In May we moved into a thirty-five year old house in an oak grove, just outside the Edmond city limits. I love the personality and quirky features found in older houses and I’m enjoying the quiet, the shady, mature trees and the wildlife. We have turkeys, raccoons, opossums, squirrels, rabbits and songbirds galore. Not going to mention the mice and the snakes. We also have old wiring, old pipes, unfortunate wall colors, cabinet doors that don’t close quite right, and design decisions made long, long ago that no longer make much sense.
DIY projects in older homes are legion, which is my cup of tea, but also a very great danger. I dive into projects with the zeal of an Olympic swimmer. The importance of meals, laundry and housework recede into a hazy fog as I focus singly on the task at hand. Alas, other things recede as well. Spending time with the Lord becomes sporadic, squeezed out by whatever latest fire needs extinguishing. I know God understands that moving means chaos and if you haven’t found your bedroom furniture yet, you might not know where your quiet time paraphernalia is either. I’m not talking about missing once or twice. I get into trouble when I’m so overwhelmed with my many projects that my neglect becomes a pattern. And I don’t usually recognize I’m in that pattern until I realize I'm exhausted and depressed. Amazingly, I am surprised every time this happens, as if I couldn’t anticipate the result of disconnecting my branch from the vine to embark on a walk about. It’s not until I’m drained—bereft of even the desire for God—that I realize that something is not quite right. I never claimed to be the sharpest knife in the drawer, but for crying out loud...you'd think I'd notice when I'm not even in the drawer!
I am reminded of the Israelites and the record our Father left us as an example. How they saw God’s power and provision again and again as He battled and provided for them; how they somehow forgot God when they became successful; how they fell into trouble and idolatry and bondage. I may not have a Canaanite army camped in my yard, but I can relate to that feeling of overwhelming dismay. How did I get in this mess? How can I be this old in the Lord and still be learning this? How could I forget to stay connected, when I’ve walked with the Lord, seen His provision, and known His presence? Gack! But the blessed remedy is written down for me as well—how the Israelites, poised for destruction, cried out to God for deliverance and He answered. He answered every time.
As I return, sheepish and ashamed, I know the Lover of my soul will receive me. He is good and loving and fiercely committed to getting me across my finish line. As I humbly admit that I am as dense and stiff-necked as my spiritual forefathers, grace is extended to me as it was to them. He's been waiting the whole time for me to awaken to my state and run to Him. So I am applying myself to believe His word, going to Him in faith for His forgiveness and forgetfulness. They are mine for the asking, because He says so. I am clumsily resetting the pattern of devotion and prayer and worship that are so much more vital than whether the bathrooms are painted or the curtains hung.

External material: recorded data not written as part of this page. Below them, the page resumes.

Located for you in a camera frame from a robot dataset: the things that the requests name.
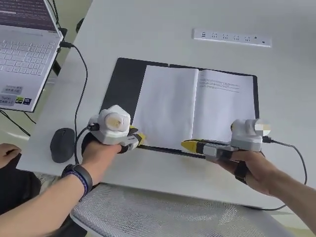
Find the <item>paper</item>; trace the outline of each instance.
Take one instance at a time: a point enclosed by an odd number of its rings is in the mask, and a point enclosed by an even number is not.
[[[236,119],[255,119],[253,77],[201,71],[193,138],[229,142]]]
[[[181,150],[192,138],[198,69],[147,66],[133,126],[145,145]]]

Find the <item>white mesh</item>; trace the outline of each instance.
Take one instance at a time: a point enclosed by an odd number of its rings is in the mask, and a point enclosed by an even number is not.
[[[269,215],[246,207],[99,185],[72,211],[105,237],[288,237]]]

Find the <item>hand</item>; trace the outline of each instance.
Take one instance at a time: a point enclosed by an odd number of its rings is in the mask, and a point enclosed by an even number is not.
[[[237,167],[237,163],[234,161],[244,161],[249,169],[249,173],[246,175],[246,183],[252,189],[266,195],[271,194],[272,184],[279,173],[272,163],[257,152],[234,152],[231,160],[218,161],[217,163],[234,174]]]
[[[103,145],[91,142],[82,155],[82,167],[91,175],[93,185],[101,182],[104,172],[112,163],[115,155],[121,151],[120,145]]]
[[[9,162],[13,158],[15,158],[20,152],[21,149],[15,145],[7,143],[0,144],[0,169],[9,164]]]

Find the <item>power outlet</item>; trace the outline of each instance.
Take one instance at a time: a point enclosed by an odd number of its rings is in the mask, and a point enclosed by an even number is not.
[[[231,34],[203,29],[193,29],[193,39],[272,47],[272,40],[269,37],[260,35]]]

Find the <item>computer mouse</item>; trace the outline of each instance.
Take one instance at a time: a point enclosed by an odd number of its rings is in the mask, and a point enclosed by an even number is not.
[[[50,142],[51,157],[56,163],[68,161],[74,154],[75,132],[71,128],[58,129]]]

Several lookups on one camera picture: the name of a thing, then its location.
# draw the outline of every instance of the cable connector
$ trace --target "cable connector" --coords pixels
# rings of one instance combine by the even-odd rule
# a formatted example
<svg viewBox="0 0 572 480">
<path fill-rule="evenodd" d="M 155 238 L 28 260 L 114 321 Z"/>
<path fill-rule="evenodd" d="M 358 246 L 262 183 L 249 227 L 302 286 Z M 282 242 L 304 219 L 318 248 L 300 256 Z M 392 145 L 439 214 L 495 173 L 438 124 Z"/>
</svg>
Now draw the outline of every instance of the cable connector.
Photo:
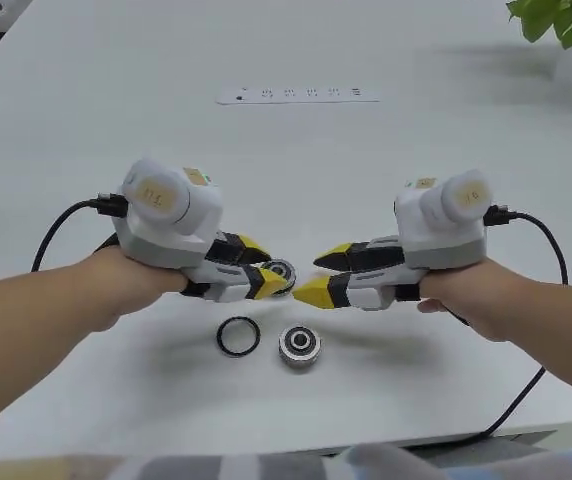
<svg viewBox="0 0 572 480">
<path fill-rule="evenodd" d="M 515 218 L 515 212 L 508 210 L 507 205 L 491 205 L 484 214 L 484 226 L 508 225 Z"/>
<path fill-rule="evenodd" d="M 123 195 L 115 193 L 100 193 L 92 200 L 91 206 L 100 215 L 124 218 L 128 213 L 128 200 Z"/>
</svg>

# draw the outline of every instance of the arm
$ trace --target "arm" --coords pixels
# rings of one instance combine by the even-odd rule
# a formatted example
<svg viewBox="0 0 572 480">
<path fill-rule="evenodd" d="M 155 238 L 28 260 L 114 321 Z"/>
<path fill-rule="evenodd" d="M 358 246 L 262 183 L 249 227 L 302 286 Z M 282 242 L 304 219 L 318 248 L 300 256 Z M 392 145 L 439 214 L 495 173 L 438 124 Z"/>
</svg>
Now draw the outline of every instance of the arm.
<svg viewBox="0 0 572 480">
<path fill-rule="evenodd" d="M 508 340 L 572 385 L 572 287 L 536 282 L 485 261 L 469 269 L 428 275 L 420 311 L 444 306 L 481 335 Z"/>
<path fill-rule="evenodd" d="M 0 281 L 0 411 L 48 375 L 93 331 L 140 310 L 184 277 L 145 267 L 118 249 Z"/>
</svg>

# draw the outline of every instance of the white power strip
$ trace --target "white power strip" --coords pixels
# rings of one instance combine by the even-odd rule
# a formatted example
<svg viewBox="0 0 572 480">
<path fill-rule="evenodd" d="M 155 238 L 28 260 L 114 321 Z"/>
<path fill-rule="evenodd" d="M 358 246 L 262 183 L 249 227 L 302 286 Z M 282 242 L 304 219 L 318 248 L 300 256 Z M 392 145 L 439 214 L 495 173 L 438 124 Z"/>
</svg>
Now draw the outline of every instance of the white power strip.
<svg viewBox="0 0 572 480">
<path fill-rule="evenodd" d="M 276 103 L 379 102 L 379 96 L 363 88 L 229 88 L 217 98 L 220 105 Z"/>
</svg>

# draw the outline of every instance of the hand
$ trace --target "hand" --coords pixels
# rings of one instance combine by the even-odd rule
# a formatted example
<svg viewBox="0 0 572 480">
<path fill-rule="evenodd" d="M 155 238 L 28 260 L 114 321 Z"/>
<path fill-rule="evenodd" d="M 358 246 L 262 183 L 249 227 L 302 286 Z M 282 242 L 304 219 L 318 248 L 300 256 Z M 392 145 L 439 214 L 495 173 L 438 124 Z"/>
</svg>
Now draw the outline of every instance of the hand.
<svg viewBox="0 0 572 480">
<path fill-rule="evenodd" d="M 431 272 L 420 283 L 423 313 L 451 311 L 488 340 L 507 340 L 504 302 L 524 291 L 530 282 L 492 260 L 458 270 Z"/>
<path fill-rule="evenodd" d="M 183 291 L 188 283 L 178 270 L 142 265 L 124 256 L 119 247 L 104 248 L 74 268 L 105 311 L 93 328 L 96 331 L 109 329 L 120 316 L 148 307 L 166 292 Z"/>
</svg>

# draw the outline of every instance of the label sticker
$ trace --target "label sticker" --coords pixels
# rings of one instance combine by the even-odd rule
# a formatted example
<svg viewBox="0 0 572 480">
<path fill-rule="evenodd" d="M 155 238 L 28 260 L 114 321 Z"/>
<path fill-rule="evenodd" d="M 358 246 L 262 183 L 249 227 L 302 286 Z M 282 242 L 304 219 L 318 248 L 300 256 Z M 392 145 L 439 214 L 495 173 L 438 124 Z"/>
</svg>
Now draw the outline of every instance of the label sticker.
<svg viewBox="0 0 572 480">
<path fill-rule="evenodd" d="M 184 173 L 193 185 L 203 187 L 209 183 L 210 179 L 196 168 L 184 168 Z"/>
<path fill-rule="evenodd" d="M 137 186 L 135 198 L 150 208 L 169 213 L 177 200 L 177 192 L 155 180 L 145 178 Z"/>
<path fill-rule="evenodd" d="M 472 208 L 488 200 L 489 194 L 484 182 L 479 180 L 468 182 L 459 187 L 455 193 L 457 204 L 461 208 Z"/>
<path fill-rule="evenodd" d="M 436 181 L 436 178 L 420 178 L 415 183 L 415 188 L 431 188 Z"/>
</svg>

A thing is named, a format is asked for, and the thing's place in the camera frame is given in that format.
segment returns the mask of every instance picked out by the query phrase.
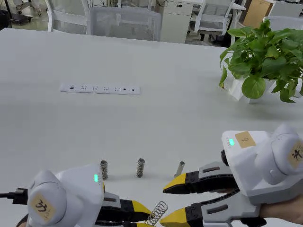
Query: white cabinet
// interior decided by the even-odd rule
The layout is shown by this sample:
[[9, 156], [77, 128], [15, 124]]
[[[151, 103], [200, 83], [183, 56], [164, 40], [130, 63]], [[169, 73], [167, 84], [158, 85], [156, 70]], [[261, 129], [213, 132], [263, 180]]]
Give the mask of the white cabinet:
[[162, 15], [161, 41], [183, 44], [186, 39], [193, 4], [162, 1], [157, 11]]

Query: table leg
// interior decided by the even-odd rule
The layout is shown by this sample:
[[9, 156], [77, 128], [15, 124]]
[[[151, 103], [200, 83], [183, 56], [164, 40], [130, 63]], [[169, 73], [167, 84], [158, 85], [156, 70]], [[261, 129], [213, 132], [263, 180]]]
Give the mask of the table leg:
[[[237, 25], [237, 13], [238, 12], [236, 9], [232, 10], [232, 26], [231, 26], [232, 29], [236, 28]], [[233, 45], [234, 42], [235, 42], [235, 37], [232, 35], [231, 45]]]

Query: human hand
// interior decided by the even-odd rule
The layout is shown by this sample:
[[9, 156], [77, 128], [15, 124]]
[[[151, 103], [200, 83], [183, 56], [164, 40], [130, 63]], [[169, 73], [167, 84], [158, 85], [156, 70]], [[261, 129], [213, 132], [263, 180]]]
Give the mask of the human hand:
[[279, 218], [303, 225], [303, 195], [275, 204], [263, 204], [260, 209], [262, 218]]

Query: black cable
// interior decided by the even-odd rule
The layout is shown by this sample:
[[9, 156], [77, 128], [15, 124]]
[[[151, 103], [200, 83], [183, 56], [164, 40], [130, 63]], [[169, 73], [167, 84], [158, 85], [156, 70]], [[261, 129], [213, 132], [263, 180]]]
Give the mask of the black cable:
[[18, 188], [15, 192], [0, 193], [0, 198], [13, 200], [13, 204], [27, 205], [27, 189]]
[[7, 198], [9, 193], [0, 193], [0, 198]]
[[15, 193], [14, 193], [14, 192], [0, 193], [0, 198], [13, 199], [14, 196], [15, 196]]

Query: metal cylinder
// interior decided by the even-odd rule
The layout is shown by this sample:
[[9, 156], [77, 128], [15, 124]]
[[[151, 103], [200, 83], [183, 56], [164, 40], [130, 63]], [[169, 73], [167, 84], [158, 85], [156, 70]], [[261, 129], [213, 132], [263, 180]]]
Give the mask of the metal cylinder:
[[178, 169], [177, 169], [177, 172], [175, 174], [175, 177], [181, 175], [182, 171], [183, 171], [183, 168], [184, 168], [184, 165], [185, 165], [185, 162], [181, 161], [179, 163], [179, 166], [178, 166]]
[[145, 160], [143, 158], [140, 158], [138, 160], [138, 166], [137, 166], [137, 177], [143, 176], [144, 164], [145, 164]]
[[102, 160], [101, 161], [101, 171], [102, 171], [102, 178], [103, 180], [108, 178], [108, 174], [107, 174], [107, 161]]

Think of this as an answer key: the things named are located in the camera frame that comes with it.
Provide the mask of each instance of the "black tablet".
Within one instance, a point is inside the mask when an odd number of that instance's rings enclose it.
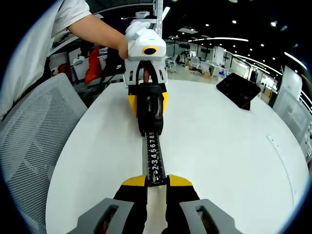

Of course my new-old house still needs work, lots of work...and there's the laundry and the cooking and the cleaning. Friendships need tending and I need accountability. Boy, do I need accountability! I am reminded afresh that just because my path seems familiar doesn’t mean I know where I’m going. Doing life by habit draws me off course and into a bramble patch every time. So I’m pulling the stickers out of my heinie and handing my compass back to Father. He’s helping me return to the right path, the one that keeps me close to Him. How I’ve missed Him! How I've missed who I am when I am with Him.